= Native American Voting Rights Act of 2018 =

On October 3, 2018, Senator Tom Udall, vice chairman of the Senate Committee on Indian Affairs, introduced the Native American Voting Rights Act of 2018 (S. 3543) with 13 co-sponsors. An identical bill was introduced in the House of Representatives by Ben Ray Luján (HR 7127). The legislation sought to ensure equal voting access to Native Americans through several measures:

1. Established a Native American Voting Rights Task Force which would fund tribal-state consortiums to bolster Native American voter registration and participation among tribal communities,
2. Cited the Shelby County ruling and prohibited states from "undertaking discriminatory actions without Department of Justice agreement,"
3. Included provisions to increase Native access to voter registration sites and polling locations, and
4. Allowed tribal ID cards to be used as ID for voting purposes.

The legislation cited a lack of accessible registration and polling sites, the absence of reliable and affordable broadband connectivity, and restrictions on the time and place that people can register and vote, and the manner in which people can register and vote, including unequal opportunities for absentee, early, mail in, and in-person voting; nontraditional addresses for residents on Indian reservations, inadequate language assistance for Tribal members, and voter identification laws that discriminate against Native Americans.

The specific issue of nontraditional addresses for residents on Indian reservations was addressed on October 9, 2018 by the US Supreme Court. In a 6-2 ruling the Court allowed a lower court ruling to stand which upheld state legislation requiring residents of North Dakota to provide an ID displaying a residential address rather than a P.O. box number to vote. The original court case, Brakebill v. Jeager, surrounded a 2017 North Dakota state law (HB 1369) requiring voters to provide identification including the voter’s legal name, current residential street address and date of birth.
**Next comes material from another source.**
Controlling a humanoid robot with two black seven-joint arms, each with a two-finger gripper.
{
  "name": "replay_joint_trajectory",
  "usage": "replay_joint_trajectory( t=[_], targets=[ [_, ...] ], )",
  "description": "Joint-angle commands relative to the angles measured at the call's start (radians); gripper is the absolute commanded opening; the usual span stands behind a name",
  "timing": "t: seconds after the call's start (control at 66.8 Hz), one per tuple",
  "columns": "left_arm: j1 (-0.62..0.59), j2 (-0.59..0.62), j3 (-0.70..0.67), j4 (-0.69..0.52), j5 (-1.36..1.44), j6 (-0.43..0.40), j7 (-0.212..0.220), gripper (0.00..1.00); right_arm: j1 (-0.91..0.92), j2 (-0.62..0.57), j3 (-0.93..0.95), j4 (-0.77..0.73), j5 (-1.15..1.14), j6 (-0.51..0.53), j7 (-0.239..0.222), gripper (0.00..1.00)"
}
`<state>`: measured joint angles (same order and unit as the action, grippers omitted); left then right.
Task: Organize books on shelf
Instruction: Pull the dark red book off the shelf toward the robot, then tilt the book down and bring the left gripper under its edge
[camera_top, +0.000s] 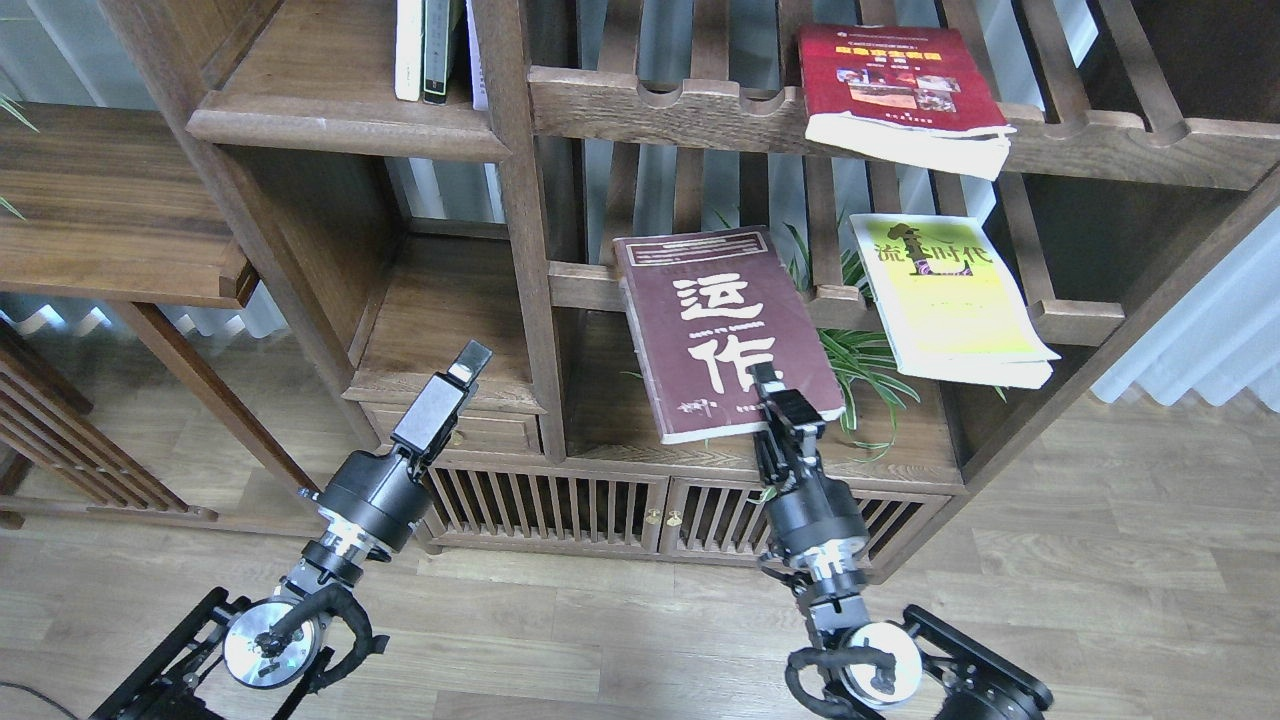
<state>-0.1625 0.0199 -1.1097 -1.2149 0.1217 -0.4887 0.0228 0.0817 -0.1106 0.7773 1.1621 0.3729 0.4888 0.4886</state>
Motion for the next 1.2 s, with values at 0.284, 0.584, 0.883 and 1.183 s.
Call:
replay_joint_trajectory(
  t=[0.284,0.584,0.883,1.183],
  targets=[
    [0.000,0.023,0.013,-0.002,-0.001,0.000,0.003,1.00,-0.094,-0.046,-0.003,0.189,-0.008,0.000,-0.004,0.04],
    [0.000,-0.012,0.017,-0.032,-0.040,0.000,0.000,1.00,-0.091,-0.030,-0.010,0.194,-0.060,0.000,-0.005,0.04],
    [-0.003,0.018,0.048,-0.063,-0.117,0.000,0.013,0.98,-0.091,-0.017,-0.021,0.151,-0.068,0.000,-0.019,0.04],
    [-0.006,0.196,0.132,-0.058,-0.269,0.000,0.014,0.98,-0.091,0.046,-0.024,0.140,-0.086,0.000,-0.113,0.04]
  ],
)
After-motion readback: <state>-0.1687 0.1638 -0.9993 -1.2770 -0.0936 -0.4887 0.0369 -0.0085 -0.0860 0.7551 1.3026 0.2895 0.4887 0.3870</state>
Six Native American plaintiffs sued the Secretary challenging the statute on grounds that it violated the Equal Protection Clause of the Fourteenth Amendment and Section 2 of the Voting Rights Act. The plaintiffs contended that Native American communities often lack residential street addresses or do not have clear residential addresses, and therefore rely on P.O. boxes for addresses which should be allowed. Both the district and appellate courts agreed that at least 69,616 eligible North Dakota voters—including 4,998 Native Americans—lacked the identification required to vote. However, the court ruled that even though some communities lack residential street addresses, it did not justify a statewide injunction preventing the Secretary from requiring a form of identification with a residential street address from the vast majority of residents who have residential street addresses.